Eddie almost laughed. "You mean 'Uncle Colin'? Hell, he's the main man against Clinton. If he had a set a balls, he'd stand up to the rest of the generals and support the president." Eddie shook his head and drank more of his beer. "All he's doing is gearing up to run against Clinton in four years. What better way to do that than lead the lynch mob against the fags?"
"Guess we shouldn't expect anything better from an Army general. Someday, we'll get a Marine general as Chairman of the Joint Chiefs and he'll have a backbone." Don enjoyed the last of his beer as his temper cooled. "I disagree with you about Clinton. I think he's going to change things. Maybe not as fast as he-or we-would like. So what if he's a pot-smoking draft dodger and none of the generals respect him. He's committed to helping gays and lesbians. He knows he wouldn't be president without our votes." Seeing Eddie's continued look of disbelief, Don said, "Have a little bit of hope, man. Clinton's the man from Hope!"
"I lost my hope on April 4, 1968. I was eight."
"What happened? I don't know-"
"Of course you don't, white boy." Eddie's usually gentle tone was tinged with bitterness. "That's the day they killed Martin Luther King. If they'll kill a man who preaches peace just 'cause of the color of his skin, things ain't never gonna get better for gay men or lesbians.
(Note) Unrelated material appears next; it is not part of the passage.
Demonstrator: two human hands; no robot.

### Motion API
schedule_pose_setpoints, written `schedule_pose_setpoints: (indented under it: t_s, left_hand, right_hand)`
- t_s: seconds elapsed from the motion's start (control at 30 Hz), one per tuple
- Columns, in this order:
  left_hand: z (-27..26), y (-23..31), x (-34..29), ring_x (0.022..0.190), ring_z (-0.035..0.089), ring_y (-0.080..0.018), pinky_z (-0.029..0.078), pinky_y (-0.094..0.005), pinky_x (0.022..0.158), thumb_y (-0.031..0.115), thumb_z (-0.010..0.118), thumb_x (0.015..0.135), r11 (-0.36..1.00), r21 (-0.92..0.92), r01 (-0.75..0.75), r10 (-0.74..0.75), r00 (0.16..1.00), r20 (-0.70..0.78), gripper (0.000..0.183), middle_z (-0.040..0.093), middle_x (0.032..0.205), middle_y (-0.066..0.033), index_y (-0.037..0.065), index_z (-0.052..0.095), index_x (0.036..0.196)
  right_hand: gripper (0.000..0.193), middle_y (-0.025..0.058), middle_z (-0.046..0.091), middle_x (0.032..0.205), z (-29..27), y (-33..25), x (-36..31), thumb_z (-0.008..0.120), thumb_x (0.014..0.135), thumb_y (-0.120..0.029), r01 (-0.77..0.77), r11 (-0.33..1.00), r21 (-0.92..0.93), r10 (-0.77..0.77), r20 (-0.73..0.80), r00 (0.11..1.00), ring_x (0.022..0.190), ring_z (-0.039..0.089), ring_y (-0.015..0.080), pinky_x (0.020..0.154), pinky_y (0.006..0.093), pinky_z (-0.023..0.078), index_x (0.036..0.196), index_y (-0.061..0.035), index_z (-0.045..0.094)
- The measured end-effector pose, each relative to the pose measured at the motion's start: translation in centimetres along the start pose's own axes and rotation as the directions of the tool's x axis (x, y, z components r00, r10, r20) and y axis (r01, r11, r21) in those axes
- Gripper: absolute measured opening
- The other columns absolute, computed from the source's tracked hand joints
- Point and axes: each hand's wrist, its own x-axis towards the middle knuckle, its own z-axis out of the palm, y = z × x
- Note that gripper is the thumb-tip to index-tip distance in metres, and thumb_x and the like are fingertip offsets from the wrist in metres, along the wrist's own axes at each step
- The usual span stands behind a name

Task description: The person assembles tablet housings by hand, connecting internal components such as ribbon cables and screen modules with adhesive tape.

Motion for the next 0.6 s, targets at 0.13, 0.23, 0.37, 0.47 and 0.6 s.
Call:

Especially not for gay men with a deadly, incurable, infectious disease."
Don believed his optimism was merited but he respected Eddie's pessimism. "Want another beer?" Don tossed his can into a trash bin as he walked to his jeep.
"I'm good, but if you have any water, Rocky could use a drink, couldn't ya, boy."
Don smiled at the sight of his friend petting his little companion. "Aren't you glad I talked you into getting a dog? How long has it been, a year?"
"Let's see now. Ray died in November of 'ninety-one and I rescued Rocky from that nasty shelter four months later, so yeah, almost a year. How could anyone give up a sweet handsome fella like you, Rocky? Their loss is my gain."